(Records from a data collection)

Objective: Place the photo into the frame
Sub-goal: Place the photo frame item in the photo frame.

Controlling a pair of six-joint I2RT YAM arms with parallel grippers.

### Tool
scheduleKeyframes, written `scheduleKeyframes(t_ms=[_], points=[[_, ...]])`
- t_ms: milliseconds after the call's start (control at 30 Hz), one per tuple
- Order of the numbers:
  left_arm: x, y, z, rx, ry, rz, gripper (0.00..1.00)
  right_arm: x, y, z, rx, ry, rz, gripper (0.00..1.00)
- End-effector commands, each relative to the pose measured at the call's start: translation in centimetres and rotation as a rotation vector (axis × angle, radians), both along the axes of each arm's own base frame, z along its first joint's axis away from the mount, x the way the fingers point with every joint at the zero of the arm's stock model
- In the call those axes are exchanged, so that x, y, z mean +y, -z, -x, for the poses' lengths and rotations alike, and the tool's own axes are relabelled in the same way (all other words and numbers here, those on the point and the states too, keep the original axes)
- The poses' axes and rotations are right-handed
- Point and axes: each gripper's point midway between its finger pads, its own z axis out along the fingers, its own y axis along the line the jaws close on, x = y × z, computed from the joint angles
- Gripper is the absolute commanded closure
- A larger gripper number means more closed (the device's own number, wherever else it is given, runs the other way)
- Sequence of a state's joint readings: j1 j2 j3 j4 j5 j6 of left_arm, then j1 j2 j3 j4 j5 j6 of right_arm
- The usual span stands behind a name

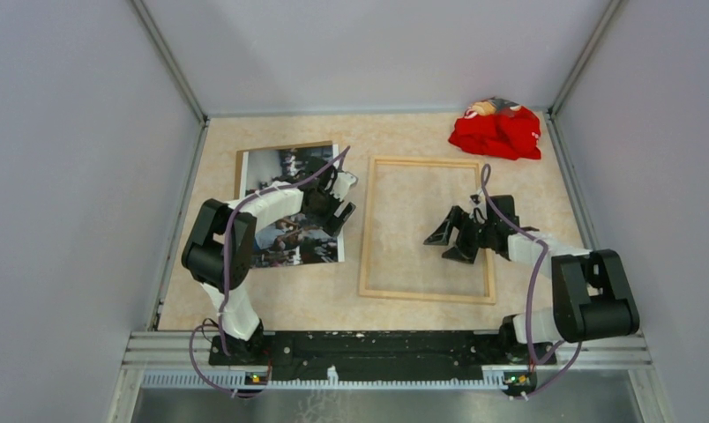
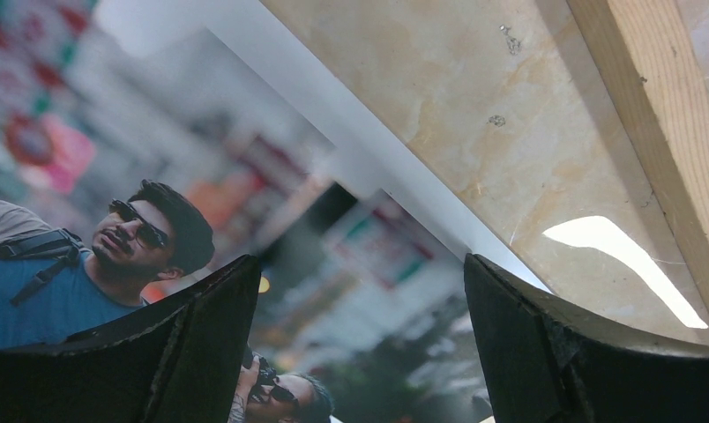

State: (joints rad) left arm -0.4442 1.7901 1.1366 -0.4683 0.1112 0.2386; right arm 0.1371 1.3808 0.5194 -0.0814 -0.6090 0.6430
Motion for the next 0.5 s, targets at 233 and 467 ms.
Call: scheduleKeyframes(t_ms=[233, 467], points=[[0.4, 2.4, 0.6, 0.032, 0.019, -0.037, 0.09, 1.5, -0.8, 0.0, -0.023, 0.032, -0.253, 0.22], [0.5, 2.2, 0.7, 0.024, 0.023, -0.038, 0.09, 2.4, -4.6, -0.6, -0.105, 0.032, -0.418, 0.2]])
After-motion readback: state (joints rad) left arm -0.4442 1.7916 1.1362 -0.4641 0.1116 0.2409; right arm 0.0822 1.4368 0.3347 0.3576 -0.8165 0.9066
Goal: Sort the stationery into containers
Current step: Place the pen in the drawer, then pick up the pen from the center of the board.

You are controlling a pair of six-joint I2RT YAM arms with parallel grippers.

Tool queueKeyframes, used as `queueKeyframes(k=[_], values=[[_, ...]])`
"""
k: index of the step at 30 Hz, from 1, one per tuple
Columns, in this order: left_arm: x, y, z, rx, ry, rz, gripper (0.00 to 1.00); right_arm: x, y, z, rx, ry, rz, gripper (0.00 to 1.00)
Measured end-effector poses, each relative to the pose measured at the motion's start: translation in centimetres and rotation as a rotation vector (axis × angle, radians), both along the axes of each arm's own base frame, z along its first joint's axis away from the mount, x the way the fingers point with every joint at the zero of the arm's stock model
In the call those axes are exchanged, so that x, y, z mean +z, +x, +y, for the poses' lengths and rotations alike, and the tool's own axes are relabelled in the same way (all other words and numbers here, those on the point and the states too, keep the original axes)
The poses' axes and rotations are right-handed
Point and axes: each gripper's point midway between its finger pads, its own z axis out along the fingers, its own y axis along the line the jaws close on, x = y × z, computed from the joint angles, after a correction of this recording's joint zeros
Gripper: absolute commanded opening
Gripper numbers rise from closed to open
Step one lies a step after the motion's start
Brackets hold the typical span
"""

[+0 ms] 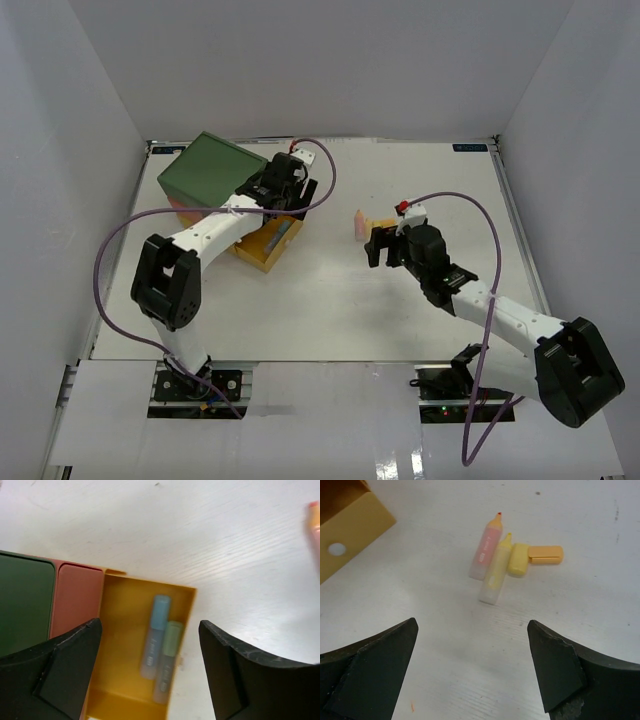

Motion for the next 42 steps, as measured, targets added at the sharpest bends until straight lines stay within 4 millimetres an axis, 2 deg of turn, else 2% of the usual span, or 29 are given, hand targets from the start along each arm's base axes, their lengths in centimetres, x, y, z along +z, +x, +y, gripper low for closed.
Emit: queueKeyframes(k=[7,9,11,13,20,23,31,37,42], values=[[7.0,-2.8,-3.7,-0.033,-0.382,-0.032,0.94,-1.6,2.8,-4.0,-0.145,-0.062,0.090,1.00],[8.3,-3.5,-4.8,-0.034,-0.485,-0.028,0.94,-2.0,3.1,-5.3,-0.182,-0.067,0.111,1.00],[8.4,-3.7,-6.1,-0.024,-0.559,-0.007,0.95,-2.3,3.2,-6.1,-0.206,-0.071,0.125,1.00],[7.2,-3.5,-7.4,0.001,-0.591,0.026,0.96,-2.4,3.0,-6.3,-0.212,-0.072,0.134,1.00],[-1.1,-2.1,-13.4,0.073,-0.514,0.138,0.94,-2.4,1.6,-6.9,-0.221,-0.044,0.127,1.00],[-3.5,-1.7,-15.1,0.089,-0.477,0.147,0.90,-2.4,0.9,-7.1,-0.223,-0.032,0.122,1.00],[-5.2,0.2,-17.3,0.122,-0.436,0.078,0.82,-3.3,0.1,-7.2,-0.219,-0.023,0.138,1.00],[-6.7,0.5,-19.2,0.110,-0.404,0.049,0.78,-3.9,-0.4,-7.1,-0.205,-0.017,0.151,1.00],[-9.3,0.0,-19.6,0.103,-0.362,0.071,0.74,-4.0,-0.8,-7.2,-0.202,-0.012,0.148,1.00]])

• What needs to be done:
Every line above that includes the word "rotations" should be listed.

• Answer box:
- In the call those axes are exchanged, so that x, y, z mean +y, -z, -x, for the poses' lengths and rotations alike, and the tool's own axes are relabelled in the same way (all other words and numbers here, those on the point and the states too, keep the original axes)
- The poses' axes and rotations are right-handed
In the call those axes are exchanged, so that x, y, z mean +z, +x, +y, for the poses' lengths and rotations alike, and the tool's own axes are relabelled in the same way (all other words and numbers here, those on the point and the states too, keep the original axes)
The poses' axes and rotations are right-handed

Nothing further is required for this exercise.